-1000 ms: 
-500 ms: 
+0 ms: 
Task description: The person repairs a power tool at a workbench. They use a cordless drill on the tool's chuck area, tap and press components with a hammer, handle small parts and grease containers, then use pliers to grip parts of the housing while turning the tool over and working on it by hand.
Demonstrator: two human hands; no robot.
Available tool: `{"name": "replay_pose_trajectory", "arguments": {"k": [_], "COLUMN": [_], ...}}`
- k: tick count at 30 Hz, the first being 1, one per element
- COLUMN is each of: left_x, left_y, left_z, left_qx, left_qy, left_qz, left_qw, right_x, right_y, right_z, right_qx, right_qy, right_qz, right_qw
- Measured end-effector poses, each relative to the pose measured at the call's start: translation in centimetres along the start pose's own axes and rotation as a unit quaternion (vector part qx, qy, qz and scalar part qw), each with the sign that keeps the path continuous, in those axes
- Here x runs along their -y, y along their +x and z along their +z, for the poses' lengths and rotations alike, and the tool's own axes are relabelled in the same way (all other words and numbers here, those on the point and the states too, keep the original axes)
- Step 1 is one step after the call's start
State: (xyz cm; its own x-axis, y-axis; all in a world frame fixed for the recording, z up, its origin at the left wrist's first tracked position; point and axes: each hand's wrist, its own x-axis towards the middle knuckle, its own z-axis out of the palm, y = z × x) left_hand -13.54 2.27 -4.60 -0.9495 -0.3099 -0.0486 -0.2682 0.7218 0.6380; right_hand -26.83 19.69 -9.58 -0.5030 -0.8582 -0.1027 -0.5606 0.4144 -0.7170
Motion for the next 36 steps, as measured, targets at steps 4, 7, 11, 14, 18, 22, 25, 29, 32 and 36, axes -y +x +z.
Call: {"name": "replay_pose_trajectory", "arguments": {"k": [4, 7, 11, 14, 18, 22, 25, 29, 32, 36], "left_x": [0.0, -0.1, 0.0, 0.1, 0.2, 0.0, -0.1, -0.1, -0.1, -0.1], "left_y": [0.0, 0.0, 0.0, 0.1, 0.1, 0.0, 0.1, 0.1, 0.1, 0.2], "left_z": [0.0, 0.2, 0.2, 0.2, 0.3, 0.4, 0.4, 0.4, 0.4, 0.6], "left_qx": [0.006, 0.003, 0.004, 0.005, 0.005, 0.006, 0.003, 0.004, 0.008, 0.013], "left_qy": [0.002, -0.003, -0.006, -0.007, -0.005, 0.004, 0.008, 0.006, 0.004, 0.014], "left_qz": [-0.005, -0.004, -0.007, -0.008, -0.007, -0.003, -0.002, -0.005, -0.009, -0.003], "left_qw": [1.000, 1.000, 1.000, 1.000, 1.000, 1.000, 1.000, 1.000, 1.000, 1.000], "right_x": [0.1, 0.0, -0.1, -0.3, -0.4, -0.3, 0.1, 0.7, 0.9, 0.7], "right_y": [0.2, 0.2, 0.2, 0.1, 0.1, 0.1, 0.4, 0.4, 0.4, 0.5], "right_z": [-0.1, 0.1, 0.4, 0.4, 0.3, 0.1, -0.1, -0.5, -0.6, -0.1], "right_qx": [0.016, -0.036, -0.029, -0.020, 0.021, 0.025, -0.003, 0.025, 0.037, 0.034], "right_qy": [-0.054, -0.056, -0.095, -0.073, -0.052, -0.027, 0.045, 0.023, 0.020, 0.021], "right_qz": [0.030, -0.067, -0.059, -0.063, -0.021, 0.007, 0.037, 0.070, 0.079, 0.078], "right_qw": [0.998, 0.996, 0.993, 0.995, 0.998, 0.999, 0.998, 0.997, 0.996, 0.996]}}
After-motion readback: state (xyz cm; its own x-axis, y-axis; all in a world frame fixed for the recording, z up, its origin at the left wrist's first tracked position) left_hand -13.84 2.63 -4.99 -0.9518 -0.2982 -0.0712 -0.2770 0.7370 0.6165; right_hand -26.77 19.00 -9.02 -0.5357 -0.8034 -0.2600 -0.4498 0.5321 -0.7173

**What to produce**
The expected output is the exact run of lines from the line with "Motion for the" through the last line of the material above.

**Task solution**
Motion for the next 36 steps, as measured, targets at steps 4, 7, 11, 14, 18, 22, 25, 29, 32 and 36, axes -y +x +z.
Call: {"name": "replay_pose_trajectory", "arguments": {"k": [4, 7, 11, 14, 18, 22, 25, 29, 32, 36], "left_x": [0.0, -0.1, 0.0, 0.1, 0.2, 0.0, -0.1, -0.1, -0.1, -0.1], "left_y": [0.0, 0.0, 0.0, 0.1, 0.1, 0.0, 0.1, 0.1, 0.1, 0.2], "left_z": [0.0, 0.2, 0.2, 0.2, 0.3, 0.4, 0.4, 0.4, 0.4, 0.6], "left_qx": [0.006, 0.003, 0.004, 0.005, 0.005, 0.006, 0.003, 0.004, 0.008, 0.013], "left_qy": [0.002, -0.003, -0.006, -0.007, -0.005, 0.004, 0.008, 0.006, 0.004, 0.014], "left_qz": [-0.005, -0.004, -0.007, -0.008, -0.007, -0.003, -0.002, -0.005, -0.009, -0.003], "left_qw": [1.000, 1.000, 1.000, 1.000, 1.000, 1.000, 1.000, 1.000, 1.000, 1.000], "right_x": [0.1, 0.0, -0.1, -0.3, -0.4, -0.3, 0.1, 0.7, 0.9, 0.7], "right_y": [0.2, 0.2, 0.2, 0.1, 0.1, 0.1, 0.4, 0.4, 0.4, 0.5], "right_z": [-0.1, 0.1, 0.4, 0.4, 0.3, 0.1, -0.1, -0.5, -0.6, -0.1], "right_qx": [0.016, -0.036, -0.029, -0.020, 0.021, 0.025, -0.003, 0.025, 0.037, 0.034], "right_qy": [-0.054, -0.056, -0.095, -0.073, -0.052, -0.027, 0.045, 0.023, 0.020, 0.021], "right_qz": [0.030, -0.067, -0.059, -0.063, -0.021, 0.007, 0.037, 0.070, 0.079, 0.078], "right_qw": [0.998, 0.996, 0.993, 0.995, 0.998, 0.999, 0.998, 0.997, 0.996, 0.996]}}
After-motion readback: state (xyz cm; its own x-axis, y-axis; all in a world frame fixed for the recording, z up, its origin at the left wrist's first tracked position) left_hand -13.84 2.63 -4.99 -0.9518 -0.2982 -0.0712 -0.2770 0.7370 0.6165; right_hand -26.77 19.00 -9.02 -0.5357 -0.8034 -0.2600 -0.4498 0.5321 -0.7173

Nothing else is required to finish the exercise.